____ DATA BLOCK

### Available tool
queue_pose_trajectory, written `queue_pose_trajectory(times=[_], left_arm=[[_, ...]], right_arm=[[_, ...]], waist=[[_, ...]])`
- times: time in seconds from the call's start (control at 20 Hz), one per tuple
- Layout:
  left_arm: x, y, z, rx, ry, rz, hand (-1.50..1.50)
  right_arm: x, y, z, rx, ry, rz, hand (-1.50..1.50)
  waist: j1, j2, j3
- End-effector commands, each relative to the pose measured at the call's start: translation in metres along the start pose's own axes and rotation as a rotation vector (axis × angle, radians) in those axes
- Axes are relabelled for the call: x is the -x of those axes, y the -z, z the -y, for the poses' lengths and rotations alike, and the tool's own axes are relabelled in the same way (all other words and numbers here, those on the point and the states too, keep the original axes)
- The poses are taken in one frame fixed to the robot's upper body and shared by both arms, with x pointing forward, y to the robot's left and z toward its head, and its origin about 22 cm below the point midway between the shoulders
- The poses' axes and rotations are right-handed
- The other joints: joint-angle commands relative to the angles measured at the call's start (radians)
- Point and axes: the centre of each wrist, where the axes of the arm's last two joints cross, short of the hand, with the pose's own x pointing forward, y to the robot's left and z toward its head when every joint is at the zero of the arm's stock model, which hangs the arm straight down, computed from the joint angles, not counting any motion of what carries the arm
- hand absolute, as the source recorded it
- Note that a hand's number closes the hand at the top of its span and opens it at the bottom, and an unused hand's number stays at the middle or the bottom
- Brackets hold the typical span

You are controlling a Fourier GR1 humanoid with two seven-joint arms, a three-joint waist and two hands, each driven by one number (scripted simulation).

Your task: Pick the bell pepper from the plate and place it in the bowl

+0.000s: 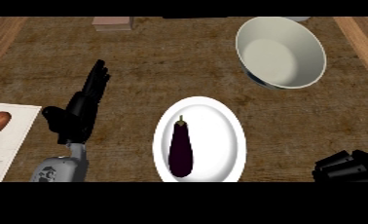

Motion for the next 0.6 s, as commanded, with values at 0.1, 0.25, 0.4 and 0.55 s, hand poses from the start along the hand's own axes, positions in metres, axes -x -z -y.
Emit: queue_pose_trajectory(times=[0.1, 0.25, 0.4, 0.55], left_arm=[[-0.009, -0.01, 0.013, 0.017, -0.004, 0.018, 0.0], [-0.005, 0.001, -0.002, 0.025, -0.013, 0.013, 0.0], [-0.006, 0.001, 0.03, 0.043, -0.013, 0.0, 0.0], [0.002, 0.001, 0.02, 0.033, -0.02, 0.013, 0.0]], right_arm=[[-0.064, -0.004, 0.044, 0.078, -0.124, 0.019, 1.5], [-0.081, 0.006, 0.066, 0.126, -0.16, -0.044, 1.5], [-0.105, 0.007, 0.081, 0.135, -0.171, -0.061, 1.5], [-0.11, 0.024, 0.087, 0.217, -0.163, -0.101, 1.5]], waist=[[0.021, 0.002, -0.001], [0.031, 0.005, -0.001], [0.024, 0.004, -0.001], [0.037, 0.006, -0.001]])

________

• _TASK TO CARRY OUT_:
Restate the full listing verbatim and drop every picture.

• _ANSWER SECTION_:
### Available tool
queue_pose_trajectory, written `queue_pose_trajectory(times=[_], left_arm=[[_, ...]], right_arm=[[_, ...]], waist=[[_, ...]])`
- times: time in seconds from the call's start (control at 20 Hz), one per tuple
- Layout:
  left_arm: x, y, z, rx, ry, rz, hand (-1.50..1.50)
  right_arm: x, y, z, rx, ry, rz, hand (-1.50..1.50)
  waist: j1, j2, j3
- End-effector commands, each relative to the pose measured at the call's start: translation in metres along the start pose's own axes and rotation as a rotation vector (axis × angle, radians) in those axes
- Axes are relabelled for the call: x is the -x of those axes, y the -z, z the -y, for the poses' lengths and rotations alike, and the tool's own axes are relabelled in the same way (all other words and numbers here, those on the point and the states too, keep the original axes)
- The poses are taken in one frame fixed to the robot's upper body and shared by both arms, with x pointing forward, y to the robot's left and z toward its head, and its origin about 22 cm below the point midway between the shoulders
- The poses' axes and rotations are right-handed
- The other joints: joint-angle commands relative to the angles measured at the call's start (radians)
- Point and axes: the centre of each wrist, where the axes of the arm's last two joints cross, short of the hand, with the pose's own x pointing forward, y to the robot's left and z toward its head when every joint is at the zero of the arm's stock model, which hangs the arm straight down, computed from the joint angles, not counting any motion of what carries the arm
- hand absolute, as the source recorded it
- Note that a hand's number closes the hand at the top of its span and opens it at the bottom, and an unused hand's number stays at the middle or the bottom
- Brackets hold the typical span

You are controlling a Fourier GR1 humanoid with two seven-joint arms, a three-joint waist and two hands, each driven by one number (scripted simulation).

Your task: Pick the bell pepper from the plate and place it in the bowl

+0.000s: 

Motion for the next 0.6 s, as commanded, with values at 0.1, 0.25, 0.4 and 0.55 s, hand poses from the start along the hand's own axes, positions in metres, axes -x -z -y.
Emit: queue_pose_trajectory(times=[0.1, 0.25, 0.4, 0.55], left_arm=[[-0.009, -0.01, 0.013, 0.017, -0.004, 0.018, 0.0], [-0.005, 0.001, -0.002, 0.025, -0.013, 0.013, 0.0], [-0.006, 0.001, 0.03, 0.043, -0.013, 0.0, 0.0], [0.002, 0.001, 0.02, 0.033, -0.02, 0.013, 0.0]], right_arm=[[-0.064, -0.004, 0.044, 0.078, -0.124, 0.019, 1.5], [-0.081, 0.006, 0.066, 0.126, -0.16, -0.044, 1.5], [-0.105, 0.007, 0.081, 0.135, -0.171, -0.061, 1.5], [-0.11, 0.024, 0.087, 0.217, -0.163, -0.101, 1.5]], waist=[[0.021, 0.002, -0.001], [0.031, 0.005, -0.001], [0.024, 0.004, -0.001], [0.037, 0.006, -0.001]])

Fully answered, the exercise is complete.